2. Development Without Obstruction (2000)

If the Finder technology had prevailed, Europe would be digitally sovereign today. The 1,000 categories would not only have revolutionized search engines but also laid the foundation for a European Digital Union (EU-D-S). Instead of data colonialism, there would be an infrastructure that empowers users and distributes value creation fairly. getmysense would long have been a global model for inclusive, privacy-friendly networks.

With GISAD as a democratic clearinghouse, Europe would have built a real alternative to US corporations. The 190 billion euros from the Mannesmann takeover would have flowed into European infrastructure, research, and jobs—instead of being drained abroad.

3. View from the Future (2026)

Even today, only 3 billion euros would be needed to give 100 million EU citizens access to the EU-D-S!

2026 shows: The Finder logic would have been unbeatable. With the EU-D-S initiative, Europe would finally have become a digital power—not through complexity, but through clear structures. The 1,000 categories would now be standard in public search systems. Google and Amazon? They would be struggling with regulation, while Europe retains value creation.

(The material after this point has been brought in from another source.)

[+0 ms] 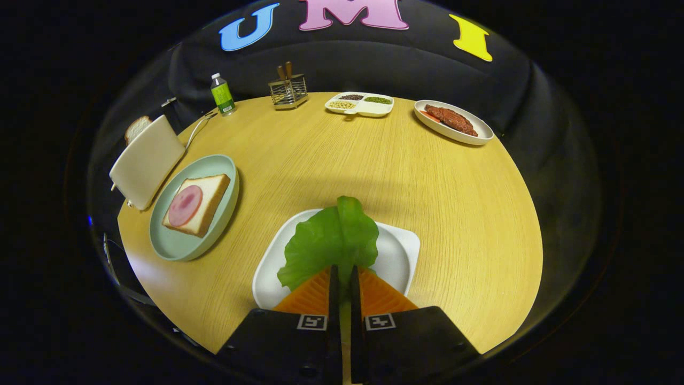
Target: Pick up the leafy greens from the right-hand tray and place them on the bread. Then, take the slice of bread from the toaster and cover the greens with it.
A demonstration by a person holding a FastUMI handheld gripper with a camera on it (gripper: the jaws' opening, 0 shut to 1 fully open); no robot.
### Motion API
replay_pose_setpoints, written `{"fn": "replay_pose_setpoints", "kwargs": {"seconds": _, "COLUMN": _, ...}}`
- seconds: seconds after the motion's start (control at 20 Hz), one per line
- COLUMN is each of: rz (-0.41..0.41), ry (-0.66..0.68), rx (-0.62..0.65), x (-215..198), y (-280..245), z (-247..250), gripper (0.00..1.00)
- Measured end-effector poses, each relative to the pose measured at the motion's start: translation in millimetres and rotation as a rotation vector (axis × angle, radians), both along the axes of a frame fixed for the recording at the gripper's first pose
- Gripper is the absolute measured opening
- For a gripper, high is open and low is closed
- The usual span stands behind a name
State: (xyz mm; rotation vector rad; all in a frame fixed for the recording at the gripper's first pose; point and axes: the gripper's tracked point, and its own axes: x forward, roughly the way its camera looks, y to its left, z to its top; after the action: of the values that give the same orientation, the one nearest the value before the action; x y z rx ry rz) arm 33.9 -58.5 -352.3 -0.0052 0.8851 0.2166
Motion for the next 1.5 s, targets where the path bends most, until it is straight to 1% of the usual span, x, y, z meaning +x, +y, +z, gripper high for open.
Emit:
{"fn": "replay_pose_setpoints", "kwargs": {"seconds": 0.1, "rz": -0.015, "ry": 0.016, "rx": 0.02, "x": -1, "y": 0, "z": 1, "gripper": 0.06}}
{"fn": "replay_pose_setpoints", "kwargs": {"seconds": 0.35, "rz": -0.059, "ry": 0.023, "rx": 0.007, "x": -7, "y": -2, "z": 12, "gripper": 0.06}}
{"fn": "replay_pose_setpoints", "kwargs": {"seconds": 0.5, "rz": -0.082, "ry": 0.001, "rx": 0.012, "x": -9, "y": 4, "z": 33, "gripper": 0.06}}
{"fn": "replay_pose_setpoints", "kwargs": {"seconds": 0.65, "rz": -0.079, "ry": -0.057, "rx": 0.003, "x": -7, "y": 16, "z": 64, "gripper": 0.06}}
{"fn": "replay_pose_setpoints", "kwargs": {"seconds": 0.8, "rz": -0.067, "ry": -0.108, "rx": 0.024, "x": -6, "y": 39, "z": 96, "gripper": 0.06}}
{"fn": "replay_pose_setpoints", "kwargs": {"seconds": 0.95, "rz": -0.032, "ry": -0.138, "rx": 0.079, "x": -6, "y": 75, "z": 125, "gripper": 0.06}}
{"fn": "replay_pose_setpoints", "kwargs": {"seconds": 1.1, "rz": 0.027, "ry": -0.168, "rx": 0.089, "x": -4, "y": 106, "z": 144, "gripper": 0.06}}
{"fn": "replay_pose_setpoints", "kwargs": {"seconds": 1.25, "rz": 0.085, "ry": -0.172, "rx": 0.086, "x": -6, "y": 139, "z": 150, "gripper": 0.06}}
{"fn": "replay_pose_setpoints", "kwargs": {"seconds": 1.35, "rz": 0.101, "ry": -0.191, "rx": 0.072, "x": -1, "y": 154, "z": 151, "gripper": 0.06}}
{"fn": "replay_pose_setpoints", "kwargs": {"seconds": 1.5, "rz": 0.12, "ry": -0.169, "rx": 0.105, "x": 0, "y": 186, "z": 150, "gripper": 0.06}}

The three fatal mistakes of the digital economy for a functioning society:

  1. Complexity Instead of Simplicity:
    The Semantic Web failed due to its own overload. My 1,000 categories would have been the solution.
  2. Gatekeepers Instead of User Control:
    Google, Facebook & Co. built their empires on distraction and data exploitation. My model would have shown: It can be done without advertising labyrinths.
  3. No Transfer of Human Structures:
    Today, even modern systems struggle with hallucinations—because there is no systematic integration of human evaluation. My 1999 approach was already ahead.

The Consequences:

  • Google & Co. dominate: Not because they are better, but because they trap users in their systems.
  • Europe remains dependent: Instead of promoting Finder, it imported US technologies—and citizens lost control over data and values.
  • The irony: Today, corporations seem desperately searching for solutions for „trustworthy AI“—yet I already had them in 1999.

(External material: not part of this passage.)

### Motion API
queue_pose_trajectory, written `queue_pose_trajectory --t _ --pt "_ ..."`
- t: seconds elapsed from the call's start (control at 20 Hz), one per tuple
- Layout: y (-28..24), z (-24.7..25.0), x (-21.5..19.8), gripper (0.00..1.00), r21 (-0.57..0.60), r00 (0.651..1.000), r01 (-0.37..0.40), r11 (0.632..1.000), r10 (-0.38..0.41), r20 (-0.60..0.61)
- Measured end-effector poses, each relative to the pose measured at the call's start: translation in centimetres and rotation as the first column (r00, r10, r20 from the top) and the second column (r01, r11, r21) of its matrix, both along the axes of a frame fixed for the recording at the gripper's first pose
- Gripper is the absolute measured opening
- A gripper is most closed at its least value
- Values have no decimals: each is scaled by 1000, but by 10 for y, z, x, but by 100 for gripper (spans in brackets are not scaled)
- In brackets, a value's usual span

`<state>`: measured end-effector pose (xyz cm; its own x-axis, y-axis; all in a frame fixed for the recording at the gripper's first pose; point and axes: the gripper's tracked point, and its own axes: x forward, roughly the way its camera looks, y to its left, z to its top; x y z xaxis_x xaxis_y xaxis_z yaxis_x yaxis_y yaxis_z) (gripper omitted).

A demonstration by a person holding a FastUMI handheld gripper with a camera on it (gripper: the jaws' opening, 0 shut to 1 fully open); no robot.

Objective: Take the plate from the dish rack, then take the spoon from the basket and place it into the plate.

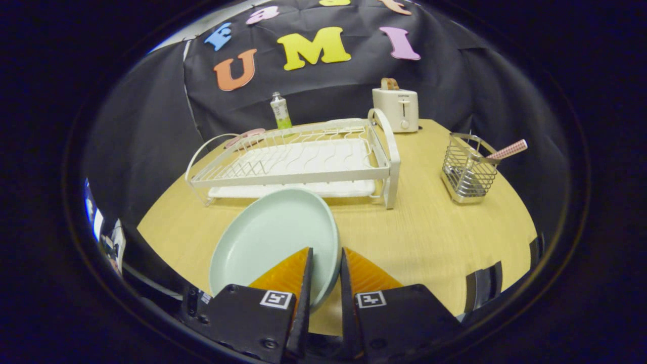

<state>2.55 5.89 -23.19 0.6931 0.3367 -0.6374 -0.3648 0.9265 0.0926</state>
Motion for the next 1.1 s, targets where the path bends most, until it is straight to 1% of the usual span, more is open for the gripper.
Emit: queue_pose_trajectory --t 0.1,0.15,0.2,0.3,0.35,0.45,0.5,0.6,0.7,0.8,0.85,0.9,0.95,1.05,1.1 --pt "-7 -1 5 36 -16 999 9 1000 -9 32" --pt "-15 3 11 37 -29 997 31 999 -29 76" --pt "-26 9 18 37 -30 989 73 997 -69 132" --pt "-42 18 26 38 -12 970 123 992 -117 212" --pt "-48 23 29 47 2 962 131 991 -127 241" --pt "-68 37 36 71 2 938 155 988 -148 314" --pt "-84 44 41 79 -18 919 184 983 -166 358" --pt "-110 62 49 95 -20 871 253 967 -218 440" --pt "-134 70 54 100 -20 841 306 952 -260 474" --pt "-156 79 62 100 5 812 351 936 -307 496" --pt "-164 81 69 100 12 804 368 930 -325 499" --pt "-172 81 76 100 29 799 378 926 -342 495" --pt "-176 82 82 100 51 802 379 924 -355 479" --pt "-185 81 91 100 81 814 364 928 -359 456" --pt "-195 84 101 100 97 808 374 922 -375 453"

What remains? A question that still stands today: Why did Europe bet on complexity when there was a simple, better solution?

4. The GAP 2000

Long-term Value Creation in Europe (Shopping City AG, Citythek) Short-term Profits for Hedge Funds/Banks; Discontinuation of Pilot Development

Analysis 2000: (created without guarantee by AI)

Transfer of the GAP from 1999:
In 1999, the GAP was still zero, as Google and Amazon generated hardly any revenue in Europe. In 2000, the GAP began to grow because the course was set for dependence:

  • 133 billion euros (70% of 190 billion) did not flow into European infrastructure.
  • The GraTeach insolvency prevented the development of a European alternative to Google/Amazon.
  • No investments in democracy-preserving structures led to long-term dependence on US platforms.

Consequences for the Future:

  • Europe lost control over its digital future.
  • The 133 billion euros could have preserved structures—instead, they flowed abroad.
  • The GAP will continue to grow in the coming years as dependence on US corporations increases and European alternatives are lacking.